◆ Aim of the task ◆
Only the number is wanted: how many lines of the data contain "left"?

◆ Input for this task ◆
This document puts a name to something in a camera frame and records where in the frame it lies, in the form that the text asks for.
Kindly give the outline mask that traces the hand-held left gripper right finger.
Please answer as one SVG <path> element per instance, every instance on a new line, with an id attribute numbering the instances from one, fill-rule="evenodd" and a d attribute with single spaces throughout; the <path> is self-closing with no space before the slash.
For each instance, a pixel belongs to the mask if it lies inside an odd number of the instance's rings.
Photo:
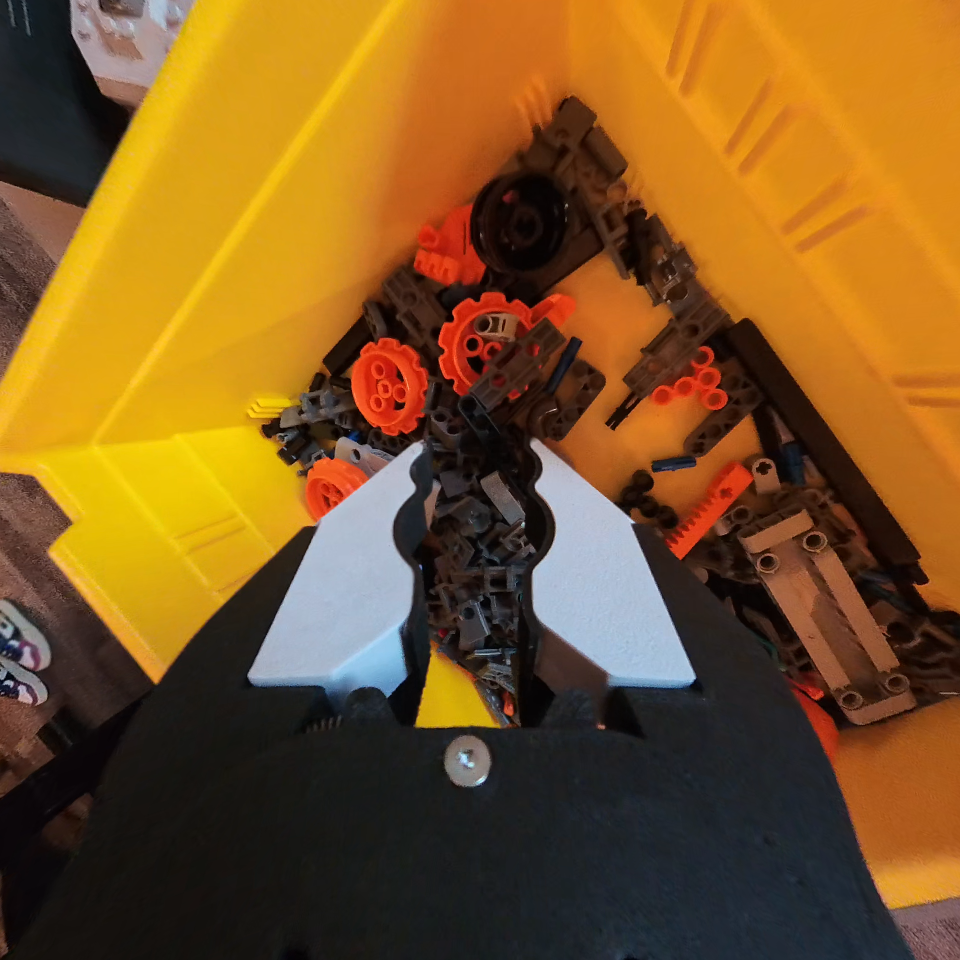
<path id="1" fill-rule="evenodd" d="M 525 583 L 525 716 L 563 694 L 599 716 L 617 698 L 699 696 L 699 678 L 636 524 L 543 439 L 530 493 L 543 542 Z"/>

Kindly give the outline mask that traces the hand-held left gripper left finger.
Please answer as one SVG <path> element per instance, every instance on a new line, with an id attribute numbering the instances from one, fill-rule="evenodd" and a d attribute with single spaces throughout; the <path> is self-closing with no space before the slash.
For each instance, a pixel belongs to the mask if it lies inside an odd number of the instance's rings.
<path id="1" fill-rule="evenodd" d="M 319 519 L 247 672 L 254 686 L 317 686 L 332 706 L 375 688 L 416 717 L 429 670 L 417 557 L 432 448 L 414 443 Z"/>

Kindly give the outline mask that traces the light grey frame piece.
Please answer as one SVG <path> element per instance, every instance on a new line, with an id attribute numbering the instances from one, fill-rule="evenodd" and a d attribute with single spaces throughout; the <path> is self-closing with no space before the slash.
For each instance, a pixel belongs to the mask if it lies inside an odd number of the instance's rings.
<path id="1" fill-rule="evenodd" d="M 806 510 L 753 519 L 739 528 L 738 542 L 852 724 L 916 709 L 910 678 L 883 629 Z"/>

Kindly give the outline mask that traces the yellow plastic bin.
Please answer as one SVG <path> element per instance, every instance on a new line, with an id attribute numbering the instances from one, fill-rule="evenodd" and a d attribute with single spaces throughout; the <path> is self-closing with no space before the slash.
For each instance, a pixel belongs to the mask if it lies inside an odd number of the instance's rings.
<path id="1" fill-rule="evenodd" d="M 198 1 L 2 384 L 152 680 L 308 523 L 250 407 L 571 93 L 959 609 L 959 1 Z"/>

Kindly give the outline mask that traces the orange gear wheel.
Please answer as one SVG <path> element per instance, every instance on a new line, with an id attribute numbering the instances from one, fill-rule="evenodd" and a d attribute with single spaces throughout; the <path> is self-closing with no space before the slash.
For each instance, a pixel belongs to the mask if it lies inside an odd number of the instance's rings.
<path id="1" fill-rule="evenodd" d="M 826 758 L 834 765 L 839 744 L 839 729 L 834 717 L 823 706 L 824 691 L 795 678 L 787 678 L 788 686 L 813 727 Z"/>
<path id="2" fill-rule="evenodd" d="M 416 430 L 425 408 L 429 376 L 412 346 L 391 336 L 367 343 L 350 380 L 353 402 L 371 426 L 389 436 Z"/>
<path id="3" fill-rule="evenodd" d="M 337 457 L 319 459 L 308 470 L 304 485 L 306 510 L 313 521 L 321 521 L 367 482 L 367 472 L 353 462 Z"/>
<path id="4" fill-rule="evenodd" d="M 532 328 L 532 308 L 504 292 L 463 299 L 439 333 L 439 367 L 463 397 L 507 343 Z"/>

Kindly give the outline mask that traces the orange gear rack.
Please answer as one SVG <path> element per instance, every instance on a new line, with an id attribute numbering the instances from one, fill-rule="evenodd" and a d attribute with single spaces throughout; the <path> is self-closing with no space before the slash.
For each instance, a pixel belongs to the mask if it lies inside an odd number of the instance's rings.
<path id="1" fill-rule="evenodd" d="M 674 557 L 681 560 L 687 557 L 751 483 L 753 472 L 744 464 L 728 462 L 694 510 L 666 536 L 664 542 Z"/>

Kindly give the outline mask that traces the small orange beam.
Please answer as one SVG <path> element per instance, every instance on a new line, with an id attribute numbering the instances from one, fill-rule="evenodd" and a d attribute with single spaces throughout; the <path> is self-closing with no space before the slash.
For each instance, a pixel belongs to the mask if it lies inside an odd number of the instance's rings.
<path id="1" fill-rule="evenodd" d="M 728 405 L 728 392 L 721 387 L 721 376 L 713 348 L 702 344 L 682 374 L 654 387 L 649 398 L 659 407 L 681 398 L 695 398 L 703 408 L 718 412 Z"/>

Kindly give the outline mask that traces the long dark beam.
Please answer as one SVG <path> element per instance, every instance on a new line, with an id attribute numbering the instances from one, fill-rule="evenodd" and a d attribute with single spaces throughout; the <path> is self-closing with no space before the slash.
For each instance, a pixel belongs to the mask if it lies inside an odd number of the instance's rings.
<path id="1" fill-rule="evenodd" d="M 870 551 L 916 585 L 929 583 L 921 554 L 880 493 L 851 457 L 810 397 L 751 318 L 726 330 L 726 341 L 766 400 L 800 441 L 842 505 L 857 519 Z"/>

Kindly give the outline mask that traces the person's patterned sneaker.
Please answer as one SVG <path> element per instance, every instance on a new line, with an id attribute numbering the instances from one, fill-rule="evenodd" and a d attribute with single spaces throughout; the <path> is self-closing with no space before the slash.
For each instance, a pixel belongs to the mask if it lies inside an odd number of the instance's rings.
<path id="1" fill-rule="evenodd" d="M 44 632 L 8 598 L 2 598 L 2 657 L 33 672 L 53 662 Z"/>
<path id="2" fill-rule="evenodd" d="M 36 706 L 48 696 L 49 690 L 36 673 L 2 657 L 2 698 Z"/>

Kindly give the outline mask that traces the small black tyre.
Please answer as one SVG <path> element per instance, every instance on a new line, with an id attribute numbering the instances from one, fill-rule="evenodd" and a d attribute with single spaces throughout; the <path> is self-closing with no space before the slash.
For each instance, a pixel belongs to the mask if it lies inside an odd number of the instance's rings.
<path id="1" fill-rule="evenodd" d="M 491 178 L 474 197 L 470 238 L 486 268 L 532 273 L 563 253 L 571 199 L 551 173 L 512 171 Z"/>

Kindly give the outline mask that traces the pale plastic object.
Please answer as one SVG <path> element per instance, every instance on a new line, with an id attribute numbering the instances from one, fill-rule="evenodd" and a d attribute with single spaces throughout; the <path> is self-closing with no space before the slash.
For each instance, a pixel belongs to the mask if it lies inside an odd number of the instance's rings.
<path id="1" fill-rule="evenodd" d="M 98 89 L 136 111 L 195 1 L 71 1 L 71 32 Z"/>

◆ Expected answer ◆
2